-- WHAT TO PRODUCE --
Could you print each entry below verbatim while omitting the pictures?

────────

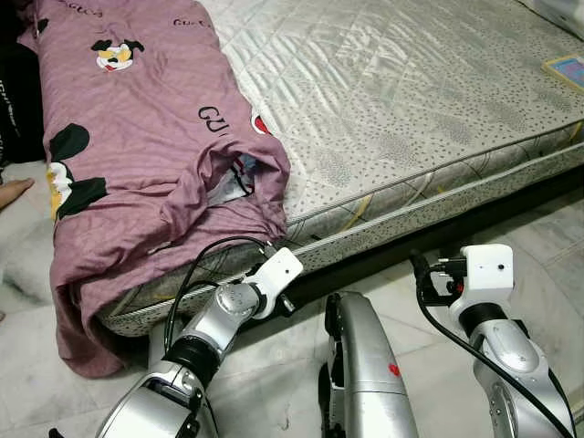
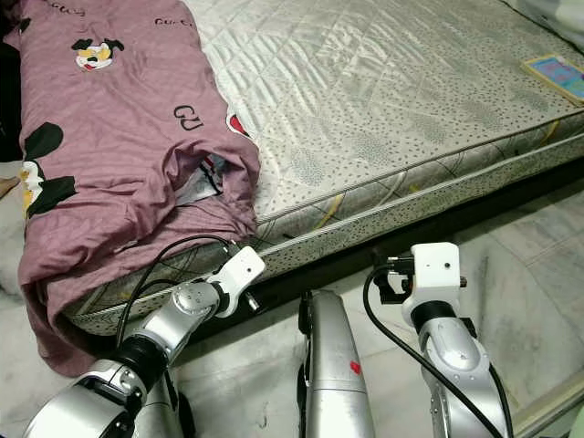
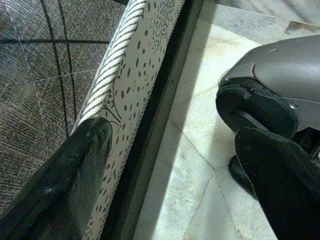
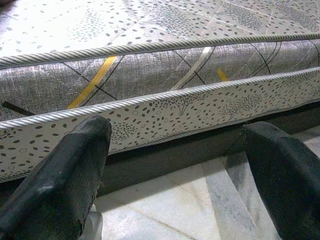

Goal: Clean up the room

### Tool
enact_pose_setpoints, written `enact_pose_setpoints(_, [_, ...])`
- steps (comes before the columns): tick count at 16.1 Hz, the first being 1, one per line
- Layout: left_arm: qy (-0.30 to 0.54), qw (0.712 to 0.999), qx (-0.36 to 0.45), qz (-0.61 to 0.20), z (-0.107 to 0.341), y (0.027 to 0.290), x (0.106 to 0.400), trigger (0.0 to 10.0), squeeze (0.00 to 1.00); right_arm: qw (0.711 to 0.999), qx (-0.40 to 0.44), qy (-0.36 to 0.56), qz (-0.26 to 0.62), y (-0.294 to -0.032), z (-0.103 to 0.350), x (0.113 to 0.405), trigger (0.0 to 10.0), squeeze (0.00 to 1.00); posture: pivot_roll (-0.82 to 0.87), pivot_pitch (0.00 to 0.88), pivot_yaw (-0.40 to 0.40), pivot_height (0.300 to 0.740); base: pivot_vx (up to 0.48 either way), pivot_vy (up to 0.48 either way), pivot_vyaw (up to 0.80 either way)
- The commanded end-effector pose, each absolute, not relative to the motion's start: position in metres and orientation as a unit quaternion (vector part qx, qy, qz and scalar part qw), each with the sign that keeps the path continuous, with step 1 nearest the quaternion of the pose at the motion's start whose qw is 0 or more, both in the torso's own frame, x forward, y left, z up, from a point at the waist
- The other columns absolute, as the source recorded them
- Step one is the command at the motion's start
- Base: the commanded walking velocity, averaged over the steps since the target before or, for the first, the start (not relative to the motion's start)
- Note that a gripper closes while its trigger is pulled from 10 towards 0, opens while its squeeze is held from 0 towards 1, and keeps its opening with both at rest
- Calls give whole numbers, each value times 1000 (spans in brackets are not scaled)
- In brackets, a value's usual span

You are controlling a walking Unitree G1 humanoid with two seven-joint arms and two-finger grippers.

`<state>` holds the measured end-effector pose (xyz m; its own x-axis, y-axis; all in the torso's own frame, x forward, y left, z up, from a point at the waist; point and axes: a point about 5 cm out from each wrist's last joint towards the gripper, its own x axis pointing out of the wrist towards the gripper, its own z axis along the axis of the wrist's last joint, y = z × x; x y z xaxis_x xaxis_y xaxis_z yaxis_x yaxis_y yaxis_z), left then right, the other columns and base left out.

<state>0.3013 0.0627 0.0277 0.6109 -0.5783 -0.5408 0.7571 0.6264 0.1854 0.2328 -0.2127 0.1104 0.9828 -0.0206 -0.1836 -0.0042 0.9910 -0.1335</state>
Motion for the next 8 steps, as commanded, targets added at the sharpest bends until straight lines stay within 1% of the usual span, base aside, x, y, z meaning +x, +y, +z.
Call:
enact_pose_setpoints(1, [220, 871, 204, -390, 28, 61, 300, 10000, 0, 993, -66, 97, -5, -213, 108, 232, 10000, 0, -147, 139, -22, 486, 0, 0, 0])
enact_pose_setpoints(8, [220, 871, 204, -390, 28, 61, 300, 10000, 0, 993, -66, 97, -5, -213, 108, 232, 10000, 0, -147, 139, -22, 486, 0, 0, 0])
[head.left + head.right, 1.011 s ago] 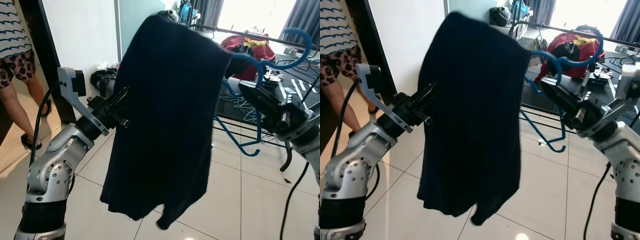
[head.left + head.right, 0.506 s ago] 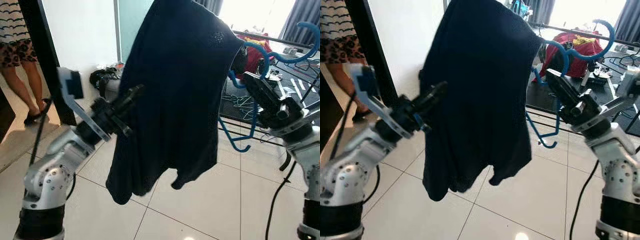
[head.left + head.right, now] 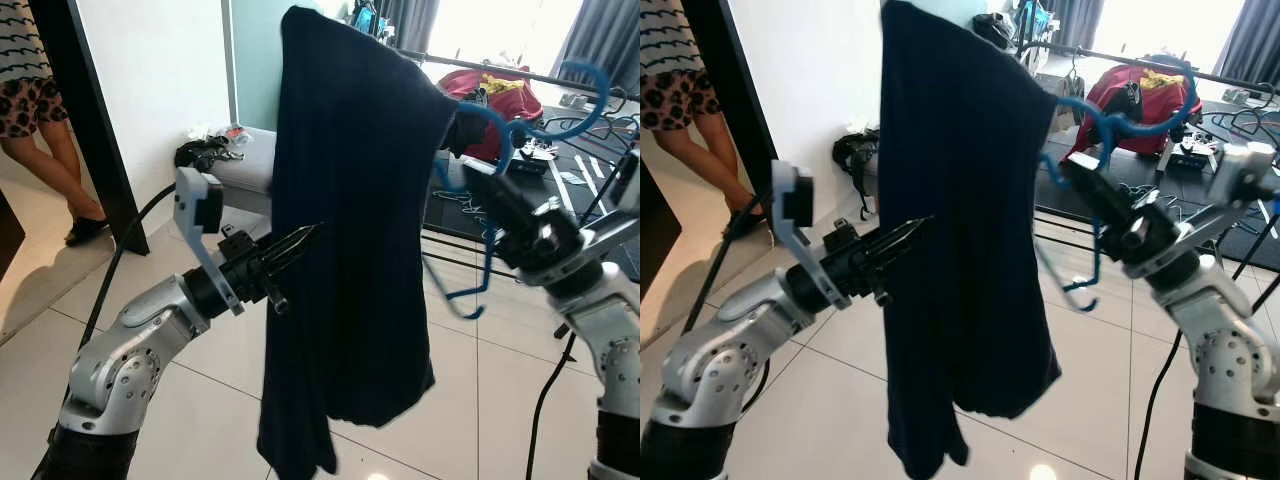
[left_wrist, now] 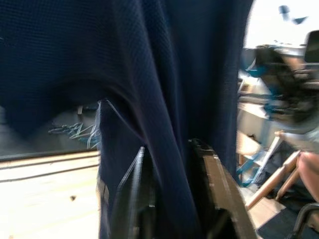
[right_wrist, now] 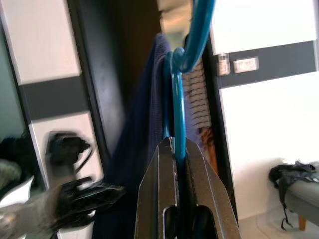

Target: Hang hanger

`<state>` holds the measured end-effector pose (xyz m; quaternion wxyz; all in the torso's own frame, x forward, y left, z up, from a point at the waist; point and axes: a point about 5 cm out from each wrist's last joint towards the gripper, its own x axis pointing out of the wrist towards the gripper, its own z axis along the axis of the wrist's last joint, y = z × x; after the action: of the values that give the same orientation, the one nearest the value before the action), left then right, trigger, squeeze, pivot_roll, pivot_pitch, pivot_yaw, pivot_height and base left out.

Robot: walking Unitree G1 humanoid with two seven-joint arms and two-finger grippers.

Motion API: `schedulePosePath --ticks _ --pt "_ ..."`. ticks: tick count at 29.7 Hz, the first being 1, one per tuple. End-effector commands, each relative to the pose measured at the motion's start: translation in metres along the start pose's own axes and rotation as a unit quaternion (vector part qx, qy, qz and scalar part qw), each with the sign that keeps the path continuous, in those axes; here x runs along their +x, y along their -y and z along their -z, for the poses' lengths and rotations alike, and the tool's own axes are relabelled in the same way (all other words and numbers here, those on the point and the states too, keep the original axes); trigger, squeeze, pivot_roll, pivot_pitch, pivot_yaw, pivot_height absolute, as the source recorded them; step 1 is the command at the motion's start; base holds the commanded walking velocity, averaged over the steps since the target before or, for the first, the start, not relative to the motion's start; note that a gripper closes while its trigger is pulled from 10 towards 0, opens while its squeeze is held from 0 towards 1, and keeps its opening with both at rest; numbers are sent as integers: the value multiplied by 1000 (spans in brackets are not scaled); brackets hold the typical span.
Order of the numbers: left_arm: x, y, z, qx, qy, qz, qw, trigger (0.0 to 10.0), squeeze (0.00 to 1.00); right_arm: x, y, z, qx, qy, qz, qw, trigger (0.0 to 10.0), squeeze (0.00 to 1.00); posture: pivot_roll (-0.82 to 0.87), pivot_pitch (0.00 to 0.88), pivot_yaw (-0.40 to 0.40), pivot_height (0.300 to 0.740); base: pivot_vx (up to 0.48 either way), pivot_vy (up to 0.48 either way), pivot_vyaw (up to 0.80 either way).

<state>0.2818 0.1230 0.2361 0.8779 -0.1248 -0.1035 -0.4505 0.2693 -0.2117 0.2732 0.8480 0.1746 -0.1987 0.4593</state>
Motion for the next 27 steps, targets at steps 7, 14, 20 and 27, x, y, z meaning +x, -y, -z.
schedulePosePath --ticks 7,14,20,27 --pt "-19 -13 -19 72 -36 15 997 10000 1000 -4 -15 -5 -9 -46 -65 997 10000 0 48 0 -65 740 0 0 0" --pt "-46 -28 -55 154 -84 38 984 10000 1000 -14 -11 -3 -21 -95 -67 993 10000 0 55 0 -66 740 0 0 0" --pt "-66 -32 -79 218 -164 74 959 10000 1000 -21 0 -3 -31 -115 -42 992 10000 0 56 0 -66 740 0 0 0" --pt "-83 -26 -67 242 -337 143 899 10000 1000 -22 8 16 -21 -148 -35 988 10000 0 59 0 -63 740 0 0 0"
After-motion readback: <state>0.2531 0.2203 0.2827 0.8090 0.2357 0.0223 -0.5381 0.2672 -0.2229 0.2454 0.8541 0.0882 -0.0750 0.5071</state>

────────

-- ANSWER BOX --
Goal: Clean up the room

### Tool
enact_pose_setpoints, written `enact_pose_setpoints(_, [_, ...])`
- steps (comes before the columns): tick count at 16.1 Hz, the first being 1, one per line
- Layout: left_arm: qy (-0.30 to 0.54), qw (0.712 to 0.999), qx (-0.36 to 0.45), qz (-0.61 to 0.20), z (-0.107 to 0.341), y (0.027 to 0.290), x (0.106 to 0.400), trigger (0.0 to 10.0), squeeze (0.00 to 1.00); right_arm: qw (0.711 to 0.999), qx (-0.40 to 0.44), qy (-0.36 to 0.56), qz (-0.26 to 0.62), y (-0.294 to -0.032), z (-0.103 to 0.350), x (0.113 to 0.405), trigger (0.0 to 10.0), squeeze (0.00 to 1.00); posture: pivot_roll (-0.82 to 0.87), pivot_pitch (0.00 to 0.88), pivot_yaw (-0.40 to 0.40), pivot_height (0.300 to 0.740); base: pivot_vx (up to 0.48 either way), pivot_vy (up to 0.48 either way), pivot_vyaw (up to 0.80 either way)
- The commanded end-effector pose, each absolute, not relative to the motion's start: position in metres and orientation as a unit quaternion (vector part qx, qy, qz and scalar part qw), each with the sign that keeps the path continuous, with step 1 nearest the quaternion of the pose at the motion's start whose qw is 0 or more, both in the torso's own frame, x forward, y left, z up, from a point at the waist
- The other columns absolute, as the source recorded them
- Step one is the command at the motion's start
- Base: the commanded walking velocity, averaged over the steps since the target before or, for the first, the start (not relative to the motion's start)
- Note that a gripper closes while its trigger is pulled from 10 towards 0, opens while its squeeze is held from 0 towards 1, and keeps its opening with both at rest
- Calls give whole numbers, each value times 1000 (spans in brackets are not scaled)
- In brackets, a value's usual span

You are controlling a walking Unitree G1 humanoid with two seven-joint arms and two-finger grippers.

`<state>` holds the measured end-effector pose (xyz m; its own x-axis, y-axis; all in the torso's own frame, x forward, y left, z up, from a point at the waist; point and axes: a point about 5 cm out from each wrist's last joint towards the gripper, its own x axis pointing out of the wrist towards the gripper, its own z axis along the axis of the wrist's last joint, y = z × x; x y z xaxis_x xaxis_y xaxis_z yaxis_x yaxis_y yaxis_z), left then right, the other columns and base left out.

<state>0.3013 0.0627 0.0277 0.6109 -0.5783 -0.5408 0.7571 0.6264 0.1854 0.2328 -0.2127 0.1104 0.9828 -0.0206 -0.1836 -0.0042 0.9910 -0.1335</state>
Motion for the next 8 steps, as commanded, targets added at the sharpest bends until straight lines stay within 1% of the usual span, base aside, x, y, z meaning +x, +y, +z.
Call:
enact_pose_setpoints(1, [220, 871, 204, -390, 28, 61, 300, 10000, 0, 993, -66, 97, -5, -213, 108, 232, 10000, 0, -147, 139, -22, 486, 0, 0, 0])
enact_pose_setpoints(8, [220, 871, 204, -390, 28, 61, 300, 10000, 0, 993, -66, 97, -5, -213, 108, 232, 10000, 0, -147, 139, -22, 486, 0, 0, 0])
[head.left + head.right, 1.011 s ago] 
[head.left + head.right, 0.506 s ago] 
[head.left + head.right, now] 
[left_wrist, now] 
[right_wrist, now] 

Target: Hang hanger

`<state>` holds the measured end-effector pose (xyz m; quaternion wxyz; all in the torso's own frame, x forward, y left, z up, from a point at the waist; point and axes: a point about 5 cm out from each wrist's last joint towards the gripper, its own x axis pointing out of the wrist towards the gripper, its own z axis along the axis of the wrist's last joint, y = z × x; after the action: of the values that give the same orientation, the one nearest the value before the action), left then right, trigger, squeeze, pivot_roll, pivot_pitch, pivot_yaw, pivot_height and base left out.

Robot: walking Unitree G1 humanoid with two seven-joint arms and two-finger grippers.

Motion API: `schedulePosePath --ticks _ --pt "_ ..."`. ticks: tick count at 29.7 Hz, the first being 1, one per tuple. End-effector commands, each relative to the pose measured at the motion's start: translation in metres along the start pose's own axes and rotation as a unit quaternion (vector part qx, qy, qz and scalar part qw), each with the sign that keeps the path continuous, in those axes; here x runs along their +x, y along their -y and z along their -z, for the poses' lengths and rotations alike, and the tool's own axes are relabelled in the same way (all other words and numbers here, those on the point and the states too, keep the original axes); trigger, squeeze, pivot_roll, pivot_pitch, pivot_yaw, pivot_height absolute, as the source recorded them; step 1 is the command at the motion's start; base holds the commanded walking velocity, averaged over the steps since the target before or, for the first, the start, not relative to the motion's start; note that a gripper closes while its trigger is pulled from 10 towards 0, opens while its squeeze is held from 0 towards 1, and keeps its opening with both at rest; numbers are sent as integers: the value multiplied by 1000 (spans in brackets are not scaled); brackets hold the typical span.
Order of the numbers: left_arm: x, y, z, qx, qy, qz, qw, trigger (0.0 to 10.0), squeeze (0.00 to 1.00); right_arm: x, y, z, qx, qy, qz, qw, trigger (0.0 to 10.0), squeeze (0.00 to 1.00); posture: pivot_roll (-0.82 to 0.87), pivot_pitch (0.00 to 0.88), pivot_yaw (-0.40 to 0.40), pivot_height (0.300 to 0.740); base: pivot_vx (up to 0.48 either way), pivot_vy (up to 0.48 either way), pivot_vyaw (up to 0.80 either way).

<state>0.2818 0.1230 0.2361 0.8779 -0.1248 -0.1035 -0.4505 0.2693 -0.2117 0.2732 0.8480 0.1746 -0.1987 0.4593</state>
Motion for the next 27 steps, targets at steps 7, 14, 20 and 27, x, y, z meaning +x, -y, -z.
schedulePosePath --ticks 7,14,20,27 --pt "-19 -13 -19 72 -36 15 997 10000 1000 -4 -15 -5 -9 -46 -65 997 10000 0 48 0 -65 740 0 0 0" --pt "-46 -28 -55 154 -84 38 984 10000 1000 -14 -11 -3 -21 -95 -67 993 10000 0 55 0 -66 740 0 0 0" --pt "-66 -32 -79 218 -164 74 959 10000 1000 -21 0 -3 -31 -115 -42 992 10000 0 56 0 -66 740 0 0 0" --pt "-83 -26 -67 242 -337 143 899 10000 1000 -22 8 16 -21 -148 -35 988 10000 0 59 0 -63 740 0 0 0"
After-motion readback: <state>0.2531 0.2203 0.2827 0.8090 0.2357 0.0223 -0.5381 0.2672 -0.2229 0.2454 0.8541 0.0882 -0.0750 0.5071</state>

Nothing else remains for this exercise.